In precious Stones (1896), the German mineralogist Max Bauer reported that spinals are "far more free from faults" than rubies, and that a one-carat spinel is worth "about half as much as ruby of equal weight," or "£5 to £7 10s."

The beauty of red spinel lies in its pure red color. Because spinel is a singly refractive mineral, it does not exhibit pleochroism. The spinel on the next page (from Mogok, Myanmar), with its mosaic of light orangey-red and dark red created by its faceted cut, exhibits a balanced beauty.

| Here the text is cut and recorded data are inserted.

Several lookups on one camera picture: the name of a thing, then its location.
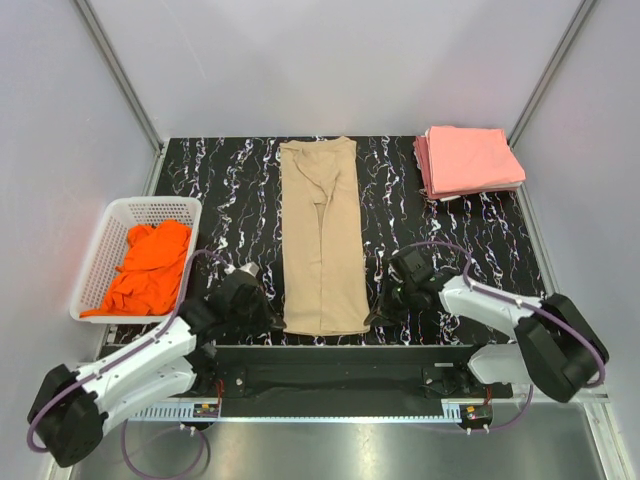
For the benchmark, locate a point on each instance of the aluminium frame post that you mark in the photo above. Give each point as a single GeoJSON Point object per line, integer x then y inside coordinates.
{"type": "Point", "coordinates": [567, 40]}
{"type": "Point", "coordinates": [107, 51]}

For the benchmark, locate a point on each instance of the beige t shirt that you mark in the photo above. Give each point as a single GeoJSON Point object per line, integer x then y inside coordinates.
{"type": "Point", "coordinates": [324, 270]}

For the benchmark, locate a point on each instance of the right aluminium frame post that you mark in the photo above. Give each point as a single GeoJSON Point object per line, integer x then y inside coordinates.
{"type": "Point", "coordinates": [567, 40]}

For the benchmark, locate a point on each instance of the folded pink t shirt stack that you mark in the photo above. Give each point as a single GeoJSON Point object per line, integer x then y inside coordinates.
{"type": "Point", "coordinates": [458, 161]}

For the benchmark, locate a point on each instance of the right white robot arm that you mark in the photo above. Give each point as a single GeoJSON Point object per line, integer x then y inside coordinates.
{"type": "Point", "coordinates": [551, 345]}

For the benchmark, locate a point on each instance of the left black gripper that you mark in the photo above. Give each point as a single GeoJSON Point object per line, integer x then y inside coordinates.
{"type": "Point", "coordinates": [269, 320]}

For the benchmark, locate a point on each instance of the white slotted cable duct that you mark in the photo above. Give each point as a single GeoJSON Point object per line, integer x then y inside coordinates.
{"type": "Point", "coordinates": [191, 412]}

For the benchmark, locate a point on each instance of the orange t shirt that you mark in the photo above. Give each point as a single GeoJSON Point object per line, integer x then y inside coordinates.
{"type": "Point", "coordinates": [148, 281]}

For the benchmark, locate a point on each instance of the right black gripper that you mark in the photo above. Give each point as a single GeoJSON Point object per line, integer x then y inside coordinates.
{"type": "Point", "coordinates": [384, 313]}

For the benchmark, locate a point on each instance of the white plastic laundry basket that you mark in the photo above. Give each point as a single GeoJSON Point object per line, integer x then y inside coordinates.
{"type": "Point", "coordinates": [109, 246]}

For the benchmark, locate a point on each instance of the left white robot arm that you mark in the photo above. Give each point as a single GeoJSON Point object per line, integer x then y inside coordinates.
{"type": "Point", "coordinates": [75, 408]}

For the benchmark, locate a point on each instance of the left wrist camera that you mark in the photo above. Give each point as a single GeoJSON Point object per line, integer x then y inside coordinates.
{"type": "Point", "coordinates": [250, 268]}

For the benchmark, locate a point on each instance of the left aluminium frame post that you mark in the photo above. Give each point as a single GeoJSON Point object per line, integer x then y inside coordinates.
{"type": "Point", "coordinates": [107, 51]}

This spinel is a "cushion" shape (a rectangle with rounded corners); the ancient method of fashioning spinels was simply to polish the stone's surface, resulting in finished gems that closely followed the shape of the rough material, much like today's cabochon cuts. The beauty of a cabochon-cut gemstone emphasizes the fineness of the stone's color, but in the faceted styles that currently predominate, the key point is the three-dimensional beauty created by the mosaic pattern. Spinels are not heat-treated.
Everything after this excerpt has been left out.